--- Dataset content ---
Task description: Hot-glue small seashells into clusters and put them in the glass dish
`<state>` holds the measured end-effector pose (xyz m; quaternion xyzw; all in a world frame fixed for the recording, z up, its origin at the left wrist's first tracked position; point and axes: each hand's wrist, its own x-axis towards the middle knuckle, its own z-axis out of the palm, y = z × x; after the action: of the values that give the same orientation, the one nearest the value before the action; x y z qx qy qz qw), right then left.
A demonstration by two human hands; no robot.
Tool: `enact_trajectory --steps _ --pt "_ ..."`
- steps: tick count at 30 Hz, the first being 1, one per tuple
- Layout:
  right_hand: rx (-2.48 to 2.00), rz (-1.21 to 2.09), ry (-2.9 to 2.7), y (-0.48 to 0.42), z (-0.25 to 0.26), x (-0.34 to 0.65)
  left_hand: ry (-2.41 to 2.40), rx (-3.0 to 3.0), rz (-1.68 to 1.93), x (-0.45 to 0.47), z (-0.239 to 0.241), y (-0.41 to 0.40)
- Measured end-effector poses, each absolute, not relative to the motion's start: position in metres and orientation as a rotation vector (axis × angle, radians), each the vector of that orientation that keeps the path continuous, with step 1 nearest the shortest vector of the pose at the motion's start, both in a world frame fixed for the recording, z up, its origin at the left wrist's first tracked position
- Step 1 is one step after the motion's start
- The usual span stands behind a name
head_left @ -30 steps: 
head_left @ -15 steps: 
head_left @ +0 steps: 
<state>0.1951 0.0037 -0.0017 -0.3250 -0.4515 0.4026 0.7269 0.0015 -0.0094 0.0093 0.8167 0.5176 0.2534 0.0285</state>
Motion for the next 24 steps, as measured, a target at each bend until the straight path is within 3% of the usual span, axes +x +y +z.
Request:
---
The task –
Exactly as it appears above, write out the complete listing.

Written response –
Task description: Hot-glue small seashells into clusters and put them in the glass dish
`<state>` holds the measured end-effector pose (xyz m; quaternion xyzw; all in a world frame fixed for the recording, z up, its origin at the left wrist's first tracked position; point and axes: each hand's wrist, its own x-axis towards the middle knuckle, its own z-axis out of the palm, y = z × x; after the action: of the values that give the same orientation, the one nearest the value before the action; x y z qx qy qz qw), right then left.
A demonstration by two human hands; no robot.
Tool: `enact_trajectory --steps _ --pt "_ ..."`
- steps: tick count at 30 Hz, the first being 1, one per tuple
- Layout:
  right_hand: rx (-2.48 to 2.00), rz (-1.21 to 2.09), ry (-2.9 to 2.7), y (-0.48 to 0.42), z (-0.25 to 0.26), x (-0.34 to 0.65)
  left_hand: ry (-2.41 to 2.40), rx (-3.0 to 3.0), rz (-1.68 to 1.93), x (-0.45 to 0.47), z (-0.239 to 0.241), y (-0.41 to 0.40)
- Measured end-effector poses, each absolute, not relative to the motion's start: position in metres and orientation as a rotation vector (axis × angle, radians), each the vector of that orientation that keeps the path continuous, with step 1 nearest the shortest vector of the pose at the motion's start, both in a world frame fixed for the recording, z up, its origin at the left wrist's first tracked position
- Step 1 is one step after the motion's start
- The usual span stands behind a name
head_left @ -30 steps: 
head_left @ -15 steps: 
head_left @ +0 steps: 
<state>0.1951 0.0037 -0.0017 -0.3250 -0.4515 0.4026 0.7269 0.0015 -0.0094 0.0093 0.8167 0.5176 0.2534 0.0285</state>
Motion for the next 24 steps, as measured, a target at each bend until the straight path is within 3% of the usual span, axes +x +y +z.
Request:

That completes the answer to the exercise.